Le caractère ombrageux de son mari n’était pas pour les éclairer ni les embellir. Dans ses rapports avec elle comme dans l’exercice de ses fonctions, il apportait plus de sévérité que de bonne grâce. S’absorbant dans les obligations de sa charge jusqu’à compromettre sa santé, condamné par les divisions religieuses qui existaient alors à prendre parti contre les jansénistes et à user de rigueur envers eux, entraîné par ses convictions à exagérer, en les exécutant, les ordres qu’il recevait, prodiguant les perquisitions, les lettres de cachet, sanctionnant les refus de sacrement et de sépulture, consacrant de longues heures à interroger les gens détenus à la Bastille, tourmenté enfin par des scrupules de conscience, qui le livraient incessamment à la crainte de n’en pas faire assez pour la défense de l’Eglise, de compromettre à la fois sa carrière et le salut de son âme, il n’apparaissait dans sa maison que pour y montrer un visage morose, préoccupé, assombri par les deuils, dévasté par la maladie, et où se trahissaient souvent les colères que déchaînaient en lui les attaques de ses ennemis.

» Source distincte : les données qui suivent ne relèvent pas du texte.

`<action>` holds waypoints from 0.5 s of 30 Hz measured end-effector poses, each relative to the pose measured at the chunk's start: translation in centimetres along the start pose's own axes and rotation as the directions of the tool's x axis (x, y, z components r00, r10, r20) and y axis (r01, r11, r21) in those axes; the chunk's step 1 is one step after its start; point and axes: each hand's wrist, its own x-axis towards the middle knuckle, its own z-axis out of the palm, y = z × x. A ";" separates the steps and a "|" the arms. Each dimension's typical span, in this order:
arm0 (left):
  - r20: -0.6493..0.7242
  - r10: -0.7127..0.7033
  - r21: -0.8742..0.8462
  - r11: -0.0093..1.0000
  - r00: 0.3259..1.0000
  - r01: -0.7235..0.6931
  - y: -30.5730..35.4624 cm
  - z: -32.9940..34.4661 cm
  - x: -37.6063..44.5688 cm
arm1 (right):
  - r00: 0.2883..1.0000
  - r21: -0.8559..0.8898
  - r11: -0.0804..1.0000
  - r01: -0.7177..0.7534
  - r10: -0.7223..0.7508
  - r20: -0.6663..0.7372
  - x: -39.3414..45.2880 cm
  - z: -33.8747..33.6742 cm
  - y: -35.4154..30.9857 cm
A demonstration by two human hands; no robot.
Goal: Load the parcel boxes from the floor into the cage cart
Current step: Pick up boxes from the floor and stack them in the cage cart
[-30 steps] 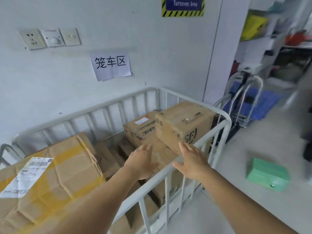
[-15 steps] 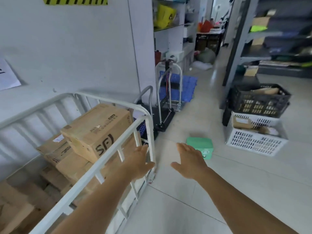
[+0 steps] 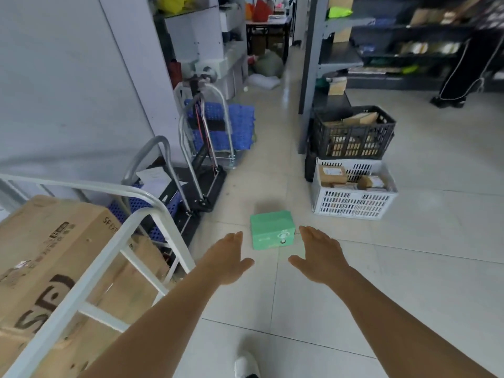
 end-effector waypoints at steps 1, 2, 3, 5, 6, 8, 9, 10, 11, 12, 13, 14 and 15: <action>0.004 0.011 0.010 1.000 1.000 -0.011 0.1 -0.3 1.8 | 1.000 -0.001 1.000 -0.013 0.013 0.002 1.3 -0.3 0.3; 0.004 0.022 0.019 1.000 1.000 -0.022 0.1 -0.6 3.6 | 1.000 -0.001 1.000 -0.023 0.023 0.002 2.7 -0.6 0.6; 0.002 0.033 0.028 0.999 0.999 -0.033 0.0 -1.1 5.4 | 0.999 -0.003 0.999 -0.033 0.033 0.005 4.0 -0.8 0.8; 0.011 0.043 0.024 0.999 0.999 -0.043 -0.2 -2.0 8.9 | 0.998 -0.012 0.999 -0.053 0.053 0.024 6.8 -1.4 1.1; 0.019 0.045 0.019 0.999 0.999 -0.045 -0.3 -2.4 10.4 | 0.997 -0.017 0.998 -0.063 0.063 0.035 8.2 -1.7 1.3; 0.034 0.051 0.035 0.998 0.998 -0.053 -0.7 -3.1 13.4 | 0.996 -0.018 0.996 -0.082 0.082 0.034 10.9 -2.0 1.7; 0.043 0.053 0.049 0.997 0.998 -0.055 -0.9 -3.4 14.8 | 0.995 -0.014 0.996 -0.092 0.092 0.033 12.3 -2.2 1.9; 0.052 0.052 0.056 0.997 0.997 -0.055 -1.1 -3.5 16.2 | 0.994 -0.010 0.995 -0.101 0.101 0.033 13.5 -2.4 2.2; 0.060 0.049 0.059 0.997 0.997 -0.053 -1.3 -3.7 17.5 | 0.993 -0.008 0.994 -0.108 0.108 0.039 14.7 -2.5 2.5; 0.069 0.046 0.059 0.997 0.997 -0.050 -1.5 -3.8 18.7 | 0.992 -0.008 0.993 -0.117 0.117 0.048 15.9 -2.5 2.9; 0.078 0.040 0.060 0.997 0.996 -0.045 -1.6 -3.8 19.9 | 0.990 -0.008 0.992 -0.126 0.126 0.059 17.0 -2.4 3.3; 0.087 0.034 0.060 0.997 0.996 -0.039 -1.8 -3.9 21.1 | 0.988 -0.005 0.991 -0.135 0.135 0.070 18.2 -2.4 3.7; 0.095 0.028 0.058 0.998 0.995 -0.033 -1.8 -3.9 22.4 | 0.987 0.000 0.990 -0.142 0.142 0.078 19.4 -2.3 4.2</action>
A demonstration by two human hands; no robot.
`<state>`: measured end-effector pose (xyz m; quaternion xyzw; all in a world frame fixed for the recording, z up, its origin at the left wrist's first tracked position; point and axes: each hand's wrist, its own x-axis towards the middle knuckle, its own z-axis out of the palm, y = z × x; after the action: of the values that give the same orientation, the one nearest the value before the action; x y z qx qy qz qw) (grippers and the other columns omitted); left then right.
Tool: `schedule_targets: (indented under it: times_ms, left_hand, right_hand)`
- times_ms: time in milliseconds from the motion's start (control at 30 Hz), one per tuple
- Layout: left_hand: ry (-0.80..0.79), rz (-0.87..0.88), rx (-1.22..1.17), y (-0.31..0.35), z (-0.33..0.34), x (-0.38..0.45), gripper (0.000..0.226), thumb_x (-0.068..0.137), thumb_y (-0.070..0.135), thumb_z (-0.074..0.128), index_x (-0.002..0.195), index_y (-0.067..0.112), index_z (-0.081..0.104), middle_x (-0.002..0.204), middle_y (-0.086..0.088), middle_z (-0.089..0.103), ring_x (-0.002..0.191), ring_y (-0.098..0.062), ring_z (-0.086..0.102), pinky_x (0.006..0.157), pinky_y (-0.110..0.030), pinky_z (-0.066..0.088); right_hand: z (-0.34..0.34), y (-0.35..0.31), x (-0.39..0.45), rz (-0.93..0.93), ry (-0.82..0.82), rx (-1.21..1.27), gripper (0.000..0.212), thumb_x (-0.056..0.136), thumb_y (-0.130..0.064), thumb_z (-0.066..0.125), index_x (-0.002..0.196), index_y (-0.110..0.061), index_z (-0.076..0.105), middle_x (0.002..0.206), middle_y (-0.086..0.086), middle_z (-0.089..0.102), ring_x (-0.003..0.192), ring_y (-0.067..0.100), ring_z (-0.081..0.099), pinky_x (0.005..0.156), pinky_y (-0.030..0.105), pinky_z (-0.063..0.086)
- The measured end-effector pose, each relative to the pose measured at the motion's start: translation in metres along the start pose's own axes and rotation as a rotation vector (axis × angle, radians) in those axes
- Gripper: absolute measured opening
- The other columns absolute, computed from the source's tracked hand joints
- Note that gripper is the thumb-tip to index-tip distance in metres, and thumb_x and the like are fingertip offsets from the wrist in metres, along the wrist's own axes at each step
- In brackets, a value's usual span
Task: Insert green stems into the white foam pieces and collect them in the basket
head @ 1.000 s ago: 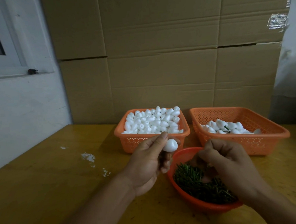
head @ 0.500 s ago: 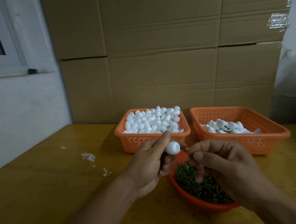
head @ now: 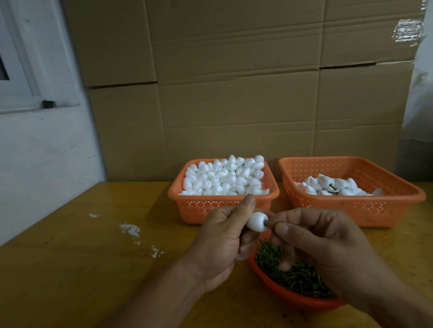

Ils ne lui épargnaient ni les railleries, ni les insinuations calomnieuses. Il avait beau faire saisir les écrits qu’il jugeait séditieux, témoigner de son horreur pour la liberté d’écrire, mettre l’embargo sur les Nouvelles ecclésiastiques, organe de la faction janséniste, jeter en prison tout ce qui lui semblait suspect, ses sévérités n’intimidaient pas les malveillans. Ils ne reculaient même pas devant les procédés les plus odieux, tel celui de mentionner dans leurs philippiques et leurs épigrammes, sous des formes injurieuses, le nom de Mme Hérault, — la Hérault, comme ils disaient, — dont la conduite, cependant, avait été longtemps au-dessus du soupçon.